O caso de Lillian, portanto, não significa que exista uma disseminação da doença entre a população. Ele chama atenção, sobretudo, para uma forma rara de exposição que pode acontecer durante atividades recreativas em água doce quente. A menina teria contraído a infecção após nadar no Lago Claiborne, segundo as autoridades da Louisiana.

Como acontece a contaminação?

O principal risco ocorre quando água contaminada entra pelo nariz. A partir daí, a ameba pode alcançar o cérebro. Por outro lado, beber a água não provoca a infecção. Da mesma forma, uma pessoa não transmite a Naegleria fowleri para outra.

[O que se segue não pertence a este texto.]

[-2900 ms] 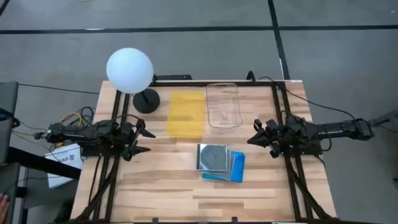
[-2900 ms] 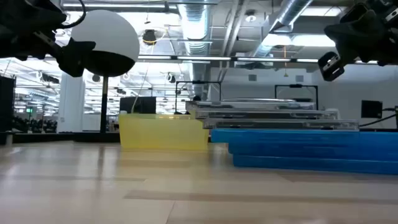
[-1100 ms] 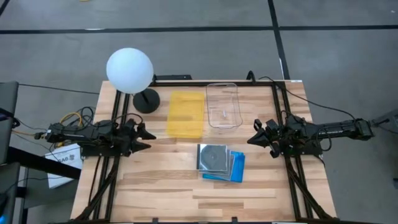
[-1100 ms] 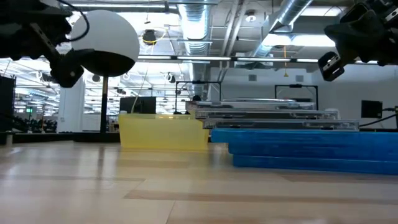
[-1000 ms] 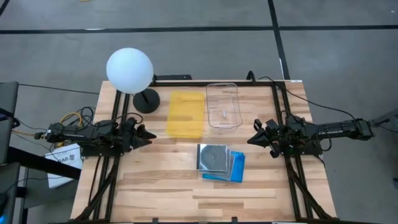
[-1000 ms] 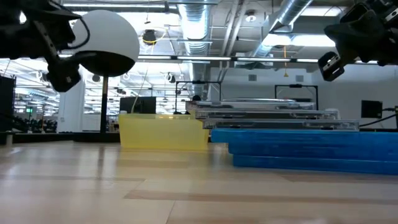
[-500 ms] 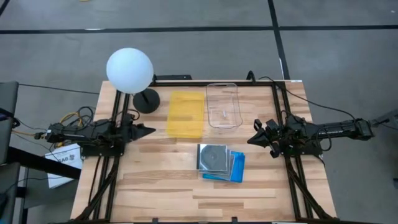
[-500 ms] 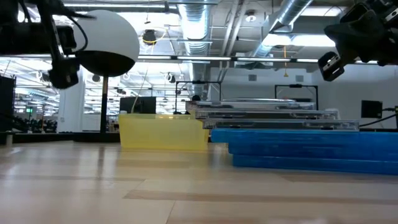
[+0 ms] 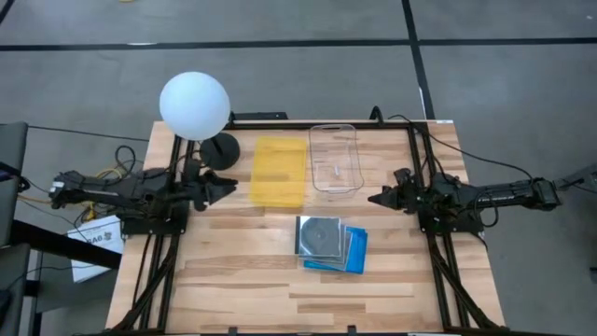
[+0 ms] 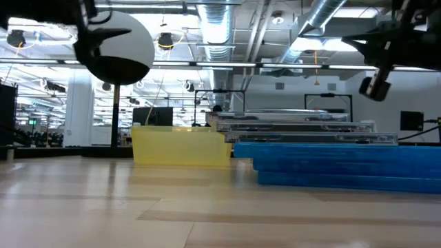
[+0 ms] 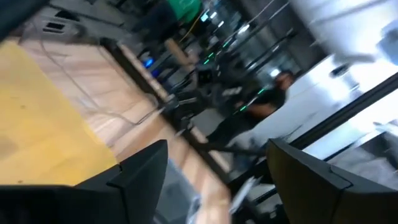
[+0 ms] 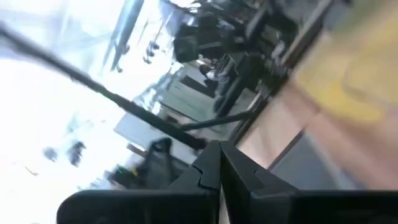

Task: Pick & place jewel cases by type
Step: Put the black CD case into the transparent bin

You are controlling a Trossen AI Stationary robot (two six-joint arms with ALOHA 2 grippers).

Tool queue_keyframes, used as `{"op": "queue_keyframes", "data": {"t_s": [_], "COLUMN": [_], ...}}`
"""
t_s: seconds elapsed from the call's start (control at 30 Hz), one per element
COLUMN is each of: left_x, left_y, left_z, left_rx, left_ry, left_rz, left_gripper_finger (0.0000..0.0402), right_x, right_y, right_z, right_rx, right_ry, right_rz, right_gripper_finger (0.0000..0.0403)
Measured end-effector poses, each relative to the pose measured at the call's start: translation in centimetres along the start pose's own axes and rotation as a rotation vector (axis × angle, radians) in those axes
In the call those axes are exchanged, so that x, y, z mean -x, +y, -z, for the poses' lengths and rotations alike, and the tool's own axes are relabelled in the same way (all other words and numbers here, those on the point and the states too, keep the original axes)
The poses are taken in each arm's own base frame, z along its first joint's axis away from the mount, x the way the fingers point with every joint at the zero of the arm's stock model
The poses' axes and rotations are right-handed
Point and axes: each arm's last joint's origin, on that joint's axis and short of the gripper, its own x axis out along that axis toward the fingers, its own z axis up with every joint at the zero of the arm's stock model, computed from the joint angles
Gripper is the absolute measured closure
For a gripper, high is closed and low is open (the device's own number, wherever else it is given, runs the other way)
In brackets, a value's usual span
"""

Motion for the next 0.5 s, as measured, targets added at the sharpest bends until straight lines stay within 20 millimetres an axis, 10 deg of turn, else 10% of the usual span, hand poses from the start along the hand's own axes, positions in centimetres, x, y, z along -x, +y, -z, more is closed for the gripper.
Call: {"op": "queue_keyframes", "data": {"t_s": [0.5], "left_x": [-9.2], "left_y": [-2.8], "left_z": [0.0], "left_rx": [-0.072], "left_ry": [0.278], "left_rz": [-0.354], "left_gripper_finger": [0.0165], "right_x": [-0.9], "right_y": [1.5], "right_z": [-0.2], "right_rx": [-0.186], "right_ry": [0.170], "right_rz": [0.129], "right_gripper_finger": [0.0403]}}
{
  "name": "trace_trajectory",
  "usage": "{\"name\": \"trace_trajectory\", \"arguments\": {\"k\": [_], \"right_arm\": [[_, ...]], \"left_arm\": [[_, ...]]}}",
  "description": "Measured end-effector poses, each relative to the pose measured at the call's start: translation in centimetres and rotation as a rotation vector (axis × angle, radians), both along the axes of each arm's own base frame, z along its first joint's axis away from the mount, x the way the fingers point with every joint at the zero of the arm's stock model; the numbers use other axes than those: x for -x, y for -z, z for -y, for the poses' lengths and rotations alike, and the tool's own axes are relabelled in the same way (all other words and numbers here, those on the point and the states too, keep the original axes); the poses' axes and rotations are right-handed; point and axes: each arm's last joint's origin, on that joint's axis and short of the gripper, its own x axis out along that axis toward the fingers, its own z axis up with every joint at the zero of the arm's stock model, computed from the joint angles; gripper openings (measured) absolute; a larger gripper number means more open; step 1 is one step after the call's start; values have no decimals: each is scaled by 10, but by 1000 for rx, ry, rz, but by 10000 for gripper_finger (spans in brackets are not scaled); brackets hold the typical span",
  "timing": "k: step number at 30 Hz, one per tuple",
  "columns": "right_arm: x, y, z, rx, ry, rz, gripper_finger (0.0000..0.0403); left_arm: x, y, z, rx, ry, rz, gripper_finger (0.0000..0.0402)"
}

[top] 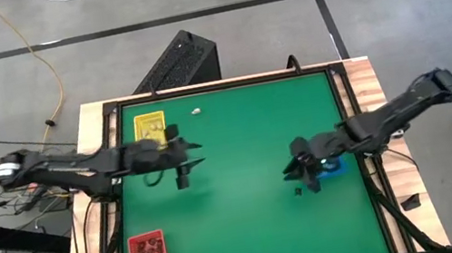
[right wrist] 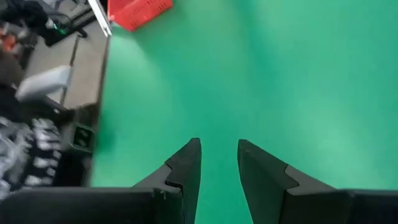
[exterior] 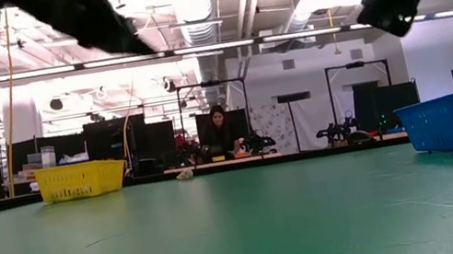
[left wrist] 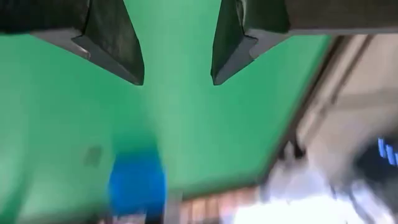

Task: Sort Halloween decoration
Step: Put the black spider toy into the blue bin

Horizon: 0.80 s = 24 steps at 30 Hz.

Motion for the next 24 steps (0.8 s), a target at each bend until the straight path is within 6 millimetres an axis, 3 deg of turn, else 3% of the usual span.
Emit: {"name": "trace_trajectory", "arguments": {"k": [3,9,16,24], "right_arm": [[-26,-8,-15,-60,29,-106,136],[-63,7,-51,-98,85,-551,136],[-103,34,-73,112,-31,-843,136],[-111,65,-73,342,-227,-1233,139]], "left_arm": [[26,17,5,-32,82,172,179],[60,33,4,-142,127,416,179],[68,35,3,-161,139,426,178],[67,40,5,-151,186,387,178]]}}
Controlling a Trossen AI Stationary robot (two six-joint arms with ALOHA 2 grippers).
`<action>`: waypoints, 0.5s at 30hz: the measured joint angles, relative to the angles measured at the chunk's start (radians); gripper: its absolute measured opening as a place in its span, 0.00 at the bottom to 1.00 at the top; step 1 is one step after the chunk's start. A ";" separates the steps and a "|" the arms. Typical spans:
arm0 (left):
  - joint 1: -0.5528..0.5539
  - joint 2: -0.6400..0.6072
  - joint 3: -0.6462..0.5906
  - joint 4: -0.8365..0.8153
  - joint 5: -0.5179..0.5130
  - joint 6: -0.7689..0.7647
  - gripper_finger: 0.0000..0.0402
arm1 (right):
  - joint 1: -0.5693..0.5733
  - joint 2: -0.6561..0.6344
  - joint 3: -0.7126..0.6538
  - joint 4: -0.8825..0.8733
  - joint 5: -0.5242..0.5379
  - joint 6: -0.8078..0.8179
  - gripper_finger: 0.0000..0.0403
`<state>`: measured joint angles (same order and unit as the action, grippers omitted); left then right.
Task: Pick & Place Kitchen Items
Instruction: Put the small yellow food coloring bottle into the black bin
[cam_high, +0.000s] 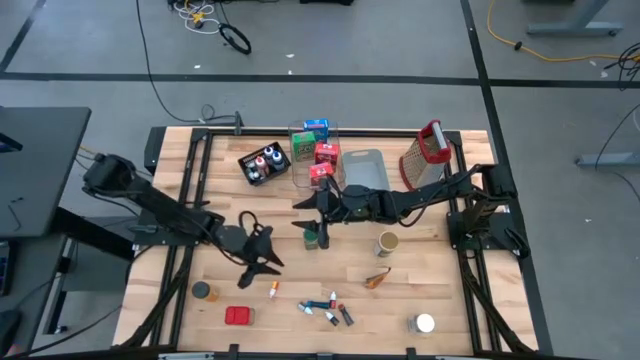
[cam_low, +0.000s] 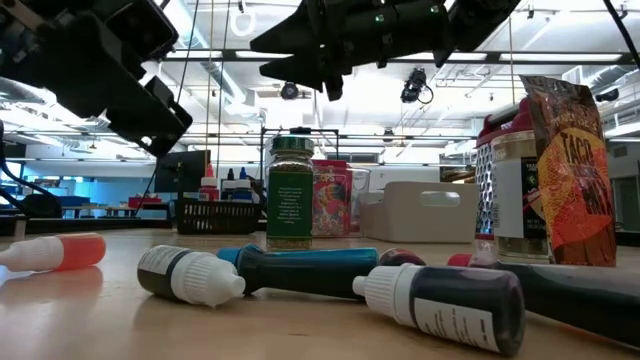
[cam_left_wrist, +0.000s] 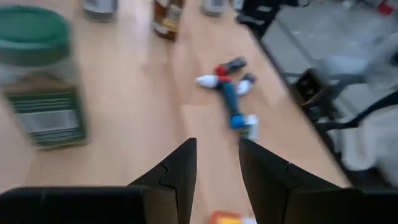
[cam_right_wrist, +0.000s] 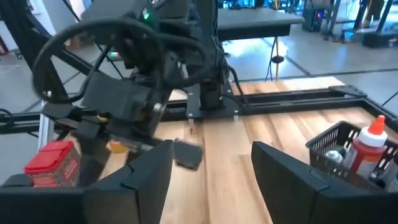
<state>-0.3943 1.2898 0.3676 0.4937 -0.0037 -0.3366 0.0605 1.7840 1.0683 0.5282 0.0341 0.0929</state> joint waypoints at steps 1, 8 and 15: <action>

O CDC também afirma que não há evidências de transmissão por vapor ou pequenas gotas de água no ar. A maioria dos casos está relacionada a atividades como nadar, mergulhar ou brincar em água doce quente. Por isso, o verão e períodos prolongados de calor merecem atenção especial.

É possível reduzir o risco?

Não existe uma maneira simples de saber se um lago ou rio contém a ameba. Por isso, o CDC recomenda adotar medidas de precaução sempre que houver contato com água doce quente. Entre os cuidados estão:

  • Evitar que a água entre pelo nariz;
  • Usar um clipe nasal ao nadar ou mergulhar;
  • Evitar mexer no fundo de áreas rasas;
  • Manter a cabeça fora da água em fontes termais;
  • Utilizar água destilada ou fervida para a lavagem nasal.

A história de Lillian trouxe novamente a Naegleria fowleri para o centro das atenções nos Estados Unidos. Ainda assim, profissionais apontam que se trata de uma infecção muito rara. O principal alerta, portanto, está em reconhecer as formas de exposição e procurar atendimento médico rapidamente diante de sintomas compatíveis após contato com água doce quente.